Suppose there is a situation like this:
There are 3 people in a startup, the CEO, a partner, and an investor (very small angel). The investor does no work but has 7.5% equity and 7.5% net profit sharing already. The CEO is willing to give the partner 10% equity as well. So now the CEO has 82.5% equity left.
They starting making $10k in net profit on month 1, and then $15k month 2, and $25k month 3. Now that the startup is profitable, the partner wants to be paid a salary to compensate him for his time. He wants profit sharing in addition to his equity stake, but the CEO wants to give a salary based compensation.
My question is, how do you decide how much the CEO should pay himself and his coworkers in a startup business? Like for example, if I went to be a programmer out of college at some corporation I could get paid $65k in entry level salary per year, but those are standard rates. The partner wants an increasing share, so if we are making $500k a year he wants $100k salary, and if we are making $5 million a year he wants a $500k salary..

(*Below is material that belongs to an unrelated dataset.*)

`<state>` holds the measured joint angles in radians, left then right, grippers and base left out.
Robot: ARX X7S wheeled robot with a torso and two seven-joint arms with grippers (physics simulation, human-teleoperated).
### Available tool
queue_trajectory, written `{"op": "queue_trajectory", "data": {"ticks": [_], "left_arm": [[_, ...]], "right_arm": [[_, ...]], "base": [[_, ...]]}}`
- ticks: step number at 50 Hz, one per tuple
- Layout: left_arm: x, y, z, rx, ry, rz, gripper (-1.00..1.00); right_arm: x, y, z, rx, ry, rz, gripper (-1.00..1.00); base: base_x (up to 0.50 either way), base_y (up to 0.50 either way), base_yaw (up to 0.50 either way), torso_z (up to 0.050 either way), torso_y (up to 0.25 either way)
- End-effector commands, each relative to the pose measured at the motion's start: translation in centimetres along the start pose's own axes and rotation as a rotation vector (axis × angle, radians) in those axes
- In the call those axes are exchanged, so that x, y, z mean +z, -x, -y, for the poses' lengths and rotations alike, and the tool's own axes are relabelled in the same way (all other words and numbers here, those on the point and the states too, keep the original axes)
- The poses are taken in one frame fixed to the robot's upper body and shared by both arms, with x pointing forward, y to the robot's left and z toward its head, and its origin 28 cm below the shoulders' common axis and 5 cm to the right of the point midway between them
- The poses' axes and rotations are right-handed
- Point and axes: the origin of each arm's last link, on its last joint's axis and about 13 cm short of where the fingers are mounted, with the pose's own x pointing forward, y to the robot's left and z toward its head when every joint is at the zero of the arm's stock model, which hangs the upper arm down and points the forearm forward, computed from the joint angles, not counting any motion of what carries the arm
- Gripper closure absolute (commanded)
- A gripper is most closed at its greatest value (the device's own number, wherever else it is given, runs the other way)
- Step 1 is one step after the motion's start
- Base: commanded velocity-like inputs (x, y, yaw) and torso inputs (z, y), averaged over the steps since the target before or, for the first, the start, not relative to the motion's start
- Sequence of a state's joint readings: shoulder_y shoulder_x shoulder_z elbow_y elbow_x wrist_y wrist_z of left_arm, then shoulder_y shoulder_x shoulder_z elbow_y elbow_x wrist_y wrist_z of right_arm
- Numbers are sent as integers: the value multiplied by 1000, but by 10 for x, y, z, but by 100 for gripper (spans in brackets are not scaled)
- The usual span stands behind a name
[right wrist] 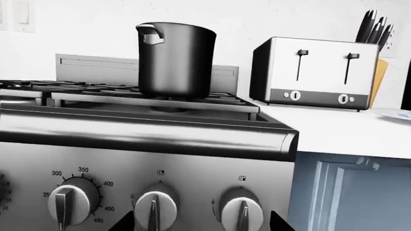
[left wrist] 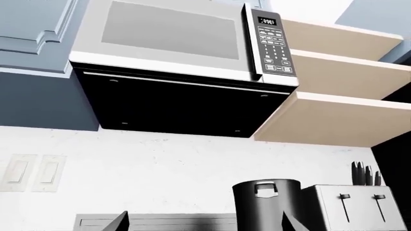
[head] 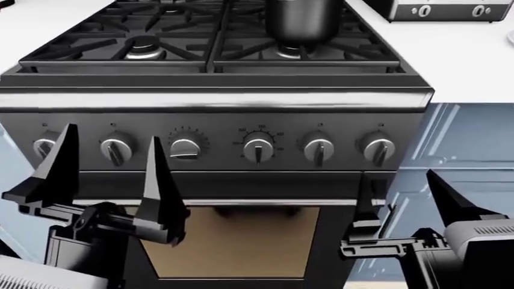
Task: Frozen meat rests on a plate on the counter. Retrieve the meat and place it in a pot on a burner. Then turn the burner on.
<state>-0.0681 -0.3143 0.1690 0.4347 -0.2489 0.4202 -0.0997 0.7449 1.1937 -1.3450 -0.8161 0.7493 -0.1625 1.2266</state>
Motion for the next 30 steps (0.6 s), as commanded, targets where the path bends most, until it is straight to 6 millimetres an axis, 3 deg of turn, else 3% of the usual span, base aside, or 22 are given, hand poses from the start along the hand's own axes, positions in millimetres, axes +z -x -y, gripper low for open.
{"op": "queue_trajectory", "data": {"ticks": [1, 8, 17, 24, 30], "left_arm": [[1, -3, -2, 6, -4, 17, -100], [3, -3, -2, 9, -1, 32, -100], [4, -3, -2, 11, -3, 35, -100], [2, -2, -2, 7, -1, 27, -100], [2, -2, -2, 5, 3, 22, -100]], "right_arm": [[-1, -1, 1, -12, -17, -1, -100], [-1, -2, 0, -13, -22, 4, -100], [2, -1, 3, -77, -35, 7, -100], [20, -1, 3, -91, -84, 67, -100], [36, 0, 6, -89, -76, -22, -100]], "base": [[0, 0, 0, -50, 10], [0, 0, 0, -50, 12], [0, 0, 0, 0, 0], [0, 0, 0, 0, 0], [0, 0, 0, 0, 0]]}}
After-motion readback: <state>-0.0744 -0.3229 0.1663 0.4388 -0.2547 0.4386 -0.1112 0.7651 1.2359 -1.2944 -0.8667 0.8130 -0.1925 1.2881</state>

I'm a little confused how to fairly pay off the other people in the startup, especially since I do most of the work and I am least expendable.
What the partner wants is slightly unreasonable - only equity should allow for profit participation, but not salary. You should first establish a salary based on these factors:
1. Contribution to the business - hours and level of skill
2. Market value
3. How valuable the person is to the company (easy or hard to replace?)
4. What your company can actually afford to pay
If your partner was contributing while not compensated fairly in the past, he/she should have been given or promised equity in the business. Sounds like you (CEO) is willing to give some of your equity to partner - a reasonable move. Whatever equity you give to partner, don't give it all without a vesting schedule. Typically, equity vests over 4 years, but sounds like there was some sacrifice by the partner already so you could have his equity vest over 3 or even 2 years. The partner should participate in a profit through equity only, and CEO should be protected through a vesting schedule.
P.S. Read up on getting paid salary versus owner profit distribution if you are an S corp - there are tax implications. TLDR: as an owner you are better off getting money through profit than salary because of payroll taxes (13%), but salary can not be too low or IRS will come after you.
TLDR: Don't mix equity and profit with salary, they are different compensation methods.